Enquanto o Senado se prepara para analisar a PEC que reduz a jornada semanal de trabalho de 44 para 40 horas e acaba com a escala 6×1, uma proposta alternativa começou a ganhar força na Casa.
Apresentada pelo senador Rogério Marinho (Pl), coordenador da campanha presidencial de Flávio Bolsonaro, a chamada “PEC do horário flexível” já conta com a assinatura de 40 dos 81 senadores.
O texto cria um modelo opcional de contratação em que trabalhador e empregador poderão escolher entre o regime tradicional da Consolidação das Leis do Trabalho (CLT) e um novo formato baseado nas horas efetivamente trabalhadas.

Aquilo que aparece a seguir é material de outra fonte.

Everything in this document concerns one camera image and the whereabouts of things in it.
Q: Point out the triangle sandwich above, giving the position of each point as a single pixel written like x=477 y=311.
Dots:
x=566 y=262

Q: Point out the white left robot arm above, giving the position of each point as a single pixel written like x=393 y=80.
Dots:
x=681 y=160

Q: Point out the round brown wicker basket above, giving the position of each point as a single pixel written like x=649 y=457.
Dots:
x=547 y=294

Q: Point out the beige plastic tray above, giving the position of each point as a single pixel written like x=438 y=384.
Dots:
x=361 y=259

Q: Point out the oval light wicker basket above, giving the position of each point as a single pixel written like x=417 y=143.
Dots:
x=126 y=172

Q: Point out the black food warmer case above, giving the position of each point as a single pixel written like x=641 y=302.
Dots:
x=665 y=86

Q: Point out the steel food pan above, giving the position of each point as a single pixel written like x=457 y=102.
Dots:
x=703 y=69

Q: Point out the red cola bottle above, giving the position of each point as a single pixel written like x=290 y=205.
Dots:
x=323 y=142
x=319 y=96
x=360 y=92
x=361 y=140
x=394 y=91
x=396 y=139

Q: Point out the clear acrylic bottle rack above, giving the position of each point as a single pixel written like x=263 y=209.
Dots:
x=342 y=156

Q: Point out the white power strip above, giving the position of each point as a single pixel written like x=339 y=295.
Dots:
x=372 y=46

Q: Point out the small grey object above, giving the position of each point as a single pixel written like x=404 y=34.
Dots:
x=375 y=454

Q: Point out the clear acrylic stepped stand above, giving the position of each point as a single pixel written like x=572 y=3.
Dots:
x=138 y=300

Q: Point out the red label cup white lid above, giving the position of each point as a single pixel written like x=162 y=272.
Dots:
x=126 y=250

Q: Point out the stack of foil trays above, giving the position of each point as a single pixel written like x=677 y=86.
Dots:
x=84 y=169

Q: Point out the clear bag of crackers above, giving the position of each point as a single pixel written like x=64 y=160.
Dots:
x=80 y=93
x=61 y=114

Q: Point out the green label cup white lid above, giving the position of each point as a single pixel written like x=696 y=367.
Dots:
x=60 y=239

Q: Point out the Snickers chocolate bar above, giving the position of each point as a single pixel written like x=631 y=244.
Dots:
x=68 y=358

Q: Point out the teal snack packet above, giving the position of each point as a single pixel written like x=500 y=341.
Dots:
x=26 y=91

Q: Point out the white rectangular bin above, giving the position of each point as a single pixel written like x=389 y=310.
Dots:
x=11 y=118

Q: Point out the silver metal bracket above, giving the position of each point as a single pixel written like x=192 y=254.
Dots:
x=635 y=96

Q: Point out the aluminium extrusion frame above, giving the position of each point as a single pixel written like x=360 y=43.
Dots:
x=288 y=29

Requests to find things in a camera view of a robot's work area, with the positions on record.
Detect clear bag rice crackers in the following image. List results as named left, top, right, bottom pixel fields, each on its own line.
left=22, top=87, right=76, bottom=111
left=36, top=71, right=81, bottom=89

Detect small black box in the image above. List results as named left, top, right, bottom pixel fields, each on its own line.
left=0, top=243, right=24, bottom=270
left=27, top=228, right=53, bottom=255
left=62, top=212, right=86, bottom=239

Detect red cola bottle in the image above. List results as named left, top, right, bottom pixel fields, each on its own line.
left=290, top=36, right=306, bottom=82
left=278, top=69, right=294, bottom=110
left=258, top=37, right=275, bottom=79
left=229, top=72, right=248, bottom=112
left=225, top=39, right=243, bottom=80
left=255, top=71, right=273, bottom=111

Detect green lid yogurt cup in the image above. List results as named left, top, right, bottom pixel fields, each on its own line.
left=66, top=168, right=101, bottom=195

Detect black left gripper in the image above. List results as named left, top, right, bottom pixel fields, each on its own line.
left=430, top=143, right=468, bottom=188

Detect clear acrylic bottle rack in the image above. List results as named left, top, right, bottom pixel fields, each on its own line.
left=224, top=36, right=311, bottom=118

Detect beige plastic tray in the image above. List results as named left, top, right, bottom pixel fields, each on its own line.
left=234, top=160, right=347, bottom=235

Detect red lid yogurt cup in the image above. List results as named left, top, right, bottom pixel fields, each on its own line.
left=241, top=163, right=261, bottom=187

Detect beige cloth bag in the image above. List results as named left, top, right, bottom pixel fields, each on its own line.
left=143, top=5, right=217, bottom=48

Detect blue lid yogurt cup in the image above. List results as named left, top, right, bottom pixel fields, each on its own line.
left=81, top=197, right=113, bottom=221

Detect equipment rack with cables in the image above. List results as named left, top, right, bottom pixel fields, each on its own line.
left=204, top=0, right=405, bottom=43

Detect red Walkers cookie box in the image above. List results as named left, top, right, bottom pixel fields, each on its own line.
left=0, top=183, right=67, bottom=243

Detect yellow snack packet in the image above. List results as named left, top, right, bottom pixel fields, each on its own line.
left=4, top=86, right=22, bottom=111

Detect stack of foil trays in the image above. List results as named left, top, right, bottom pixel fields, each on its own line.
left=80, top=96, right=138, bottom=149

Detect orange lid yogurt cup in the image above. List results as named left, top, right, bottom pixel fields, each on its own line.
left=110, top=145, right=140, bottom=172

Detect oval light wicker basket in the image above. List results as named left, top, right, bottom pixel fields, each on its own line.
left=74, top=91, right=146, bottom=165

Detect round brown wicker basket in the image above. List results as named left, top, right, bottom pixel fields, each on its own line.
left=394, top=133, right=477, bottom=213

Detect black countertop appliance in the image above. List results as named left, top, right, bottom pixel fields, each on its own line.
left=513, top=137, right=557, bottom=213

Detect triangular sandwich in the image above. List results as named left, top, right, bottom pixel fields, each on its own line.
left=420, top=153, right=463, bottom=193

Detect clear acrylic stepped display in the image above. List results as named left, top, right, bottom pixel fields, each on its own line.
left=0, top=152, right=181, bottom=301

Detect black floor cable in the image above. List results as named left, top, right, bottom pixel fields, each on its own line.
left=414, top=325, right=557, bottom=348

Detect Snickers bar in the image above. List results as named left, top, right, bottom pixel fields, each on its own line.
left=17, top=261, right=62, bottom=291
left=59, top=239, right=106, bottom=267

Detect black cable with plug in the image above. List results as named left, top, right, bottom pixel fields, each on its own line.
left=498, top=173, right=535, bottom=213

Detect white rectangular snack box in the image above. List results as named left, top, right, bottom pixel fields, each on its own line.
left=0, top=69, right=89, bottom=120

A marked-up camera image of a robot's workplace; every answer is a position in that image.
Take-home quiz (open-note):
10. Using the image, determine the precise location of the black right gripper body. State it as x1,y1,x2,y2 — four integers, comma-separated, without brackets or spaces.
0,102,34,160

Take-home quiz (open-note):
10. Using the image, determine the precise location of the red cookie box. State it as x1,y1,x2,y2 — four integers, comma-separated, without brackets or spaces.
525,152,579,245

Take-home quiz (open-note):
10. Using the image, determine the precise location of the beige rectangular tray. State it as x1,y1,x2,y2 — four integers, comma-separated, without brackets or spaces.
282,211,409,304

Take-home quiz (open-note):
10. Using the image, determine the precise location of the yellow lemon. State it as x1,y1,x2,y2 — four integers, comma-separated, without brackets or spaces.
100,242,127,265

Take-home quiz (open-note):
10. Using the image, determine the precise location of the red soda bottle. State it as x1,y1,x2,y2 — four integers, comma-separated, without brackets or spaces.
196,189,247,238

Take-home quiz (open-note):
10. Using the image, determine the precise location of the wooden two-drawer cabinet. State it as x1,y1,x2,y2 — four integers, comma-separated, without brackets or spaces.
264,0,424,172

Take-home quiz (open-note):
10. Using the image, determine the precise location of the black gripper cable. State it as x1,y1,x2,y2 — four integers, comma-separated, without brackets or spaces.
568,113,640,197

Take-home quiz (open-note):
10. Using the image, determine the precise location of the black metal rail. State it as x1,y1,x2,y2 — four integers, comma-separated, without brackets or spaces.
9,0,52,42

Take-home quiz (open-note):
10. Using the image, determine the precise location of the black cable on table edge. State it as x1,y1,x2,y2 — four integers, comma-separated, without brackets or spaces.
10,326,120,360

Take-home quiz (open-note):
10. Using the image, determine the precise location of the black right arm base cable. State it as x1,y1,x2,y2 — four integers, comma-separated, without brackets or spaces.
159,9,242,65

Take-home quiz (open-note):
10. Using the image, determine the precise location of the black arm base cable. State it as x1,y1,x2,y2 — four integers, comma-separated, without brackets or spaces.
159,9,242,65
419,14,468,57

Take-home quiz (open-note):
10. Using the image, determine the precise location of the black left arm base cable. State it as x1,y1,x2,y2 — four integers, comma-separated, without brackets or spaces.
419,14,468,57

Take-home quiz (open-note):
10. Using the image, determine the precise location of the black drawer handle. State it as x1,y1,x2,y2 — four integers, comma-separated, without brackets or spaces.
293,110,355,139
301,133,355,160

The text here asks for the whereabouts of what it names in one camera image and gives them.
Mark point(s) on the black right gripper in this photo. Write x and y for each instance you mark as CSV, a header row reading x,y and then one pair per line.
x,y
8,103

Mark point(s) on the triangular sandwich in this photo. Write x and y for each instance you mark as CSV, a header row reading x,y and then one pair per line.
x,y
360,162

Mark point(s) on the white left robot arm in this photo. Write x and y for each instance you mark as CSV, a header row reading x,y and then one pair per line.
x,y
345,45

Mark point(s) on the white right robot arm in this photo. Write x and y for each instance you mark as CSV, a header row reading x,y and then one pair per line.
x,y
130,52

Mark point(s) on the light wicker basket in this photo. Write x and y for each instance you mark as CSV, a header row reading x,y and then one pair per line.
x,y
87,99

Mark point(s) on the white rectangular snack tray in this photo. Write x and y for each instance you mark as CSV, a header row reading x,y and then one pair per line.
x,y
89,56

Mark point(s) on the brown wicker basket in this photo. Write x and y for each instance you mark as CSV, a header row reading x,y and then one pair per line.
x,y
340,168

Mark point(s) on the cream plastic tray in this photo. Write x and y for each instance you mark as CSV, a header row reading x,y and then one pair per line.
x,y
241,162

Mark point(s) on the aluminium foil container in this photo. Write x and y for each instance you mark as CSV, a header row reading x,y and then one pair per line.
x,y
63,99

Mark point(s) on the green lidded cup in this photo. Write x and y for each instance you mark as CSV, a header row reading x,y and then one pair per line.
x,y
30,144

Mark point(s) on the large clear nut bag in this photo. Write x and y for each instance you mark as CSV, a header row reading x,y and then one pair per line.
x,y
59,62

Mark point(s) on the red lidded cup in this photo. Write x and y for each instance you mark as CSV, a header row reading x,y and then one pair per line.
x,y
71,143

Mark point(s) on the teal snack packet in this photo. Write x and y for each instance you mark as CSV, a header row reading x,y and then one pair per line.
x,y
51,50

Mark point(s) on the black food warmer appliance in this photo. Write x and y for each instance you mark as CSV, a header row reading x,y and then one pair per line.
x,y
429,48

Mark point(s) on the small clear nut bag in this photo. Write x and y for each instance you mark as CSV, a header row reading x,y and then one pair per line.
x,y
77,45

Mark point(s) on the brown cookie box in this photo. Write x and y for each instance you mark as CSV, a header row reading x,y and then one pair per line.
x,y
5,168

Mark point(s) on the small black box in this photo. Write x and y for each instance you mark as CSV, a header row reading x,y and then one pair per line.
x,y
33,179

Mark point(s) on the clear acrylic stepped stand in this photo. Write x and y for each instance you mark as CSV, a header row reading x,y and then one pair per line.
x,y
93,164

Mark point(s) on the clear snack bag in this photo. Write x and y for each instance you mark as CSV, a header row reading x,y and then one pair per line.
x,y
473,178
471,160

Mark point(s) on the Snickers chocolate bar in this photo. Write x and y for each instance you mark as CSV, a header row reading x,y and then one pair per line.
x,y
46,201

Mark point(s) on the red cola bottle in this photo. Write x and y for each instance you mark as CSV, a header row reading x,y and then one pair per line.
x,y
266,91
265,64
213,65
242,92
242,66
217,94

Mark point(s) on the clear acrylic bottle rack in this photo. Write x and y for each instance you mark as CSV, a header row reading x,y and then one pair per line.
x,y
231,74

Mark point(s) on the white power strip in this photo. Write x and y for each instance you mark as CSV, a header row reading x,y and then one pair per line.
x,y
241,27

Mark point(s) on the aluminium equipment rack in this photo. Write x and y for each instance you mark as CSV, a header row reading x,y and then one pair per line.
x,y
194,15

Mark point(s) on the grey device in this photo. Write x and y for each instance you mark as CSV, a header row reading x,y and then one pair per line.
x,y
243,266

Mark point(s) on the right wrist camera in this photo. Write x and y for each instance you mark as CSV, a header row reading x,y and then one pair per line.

A proposta foi protocolada após a aprovação, pela Câmara dos Deputados, da PEC que reduz a jornada semanal para 40 horas e estabelece a escala 5×2.
O que prevê a PEC do horário flexível
Pela proposta de Rogério Marinho, trabalhadores e empresas poderiam negociar individualmente a forma de contratação.
Nesse modelo, o empregador pagaria apenas pelas horas efetivamente trabalhadas. Benefícios como férias, 13º salário e Fundo de Garantia do Tempo de Serviço (FGTS) seriam calculados proporcionalmente à carga horária cumprida.
Outro ponto previsto no texto é que o contrato individual teria prevalência sobre acordos e convenções coletivas.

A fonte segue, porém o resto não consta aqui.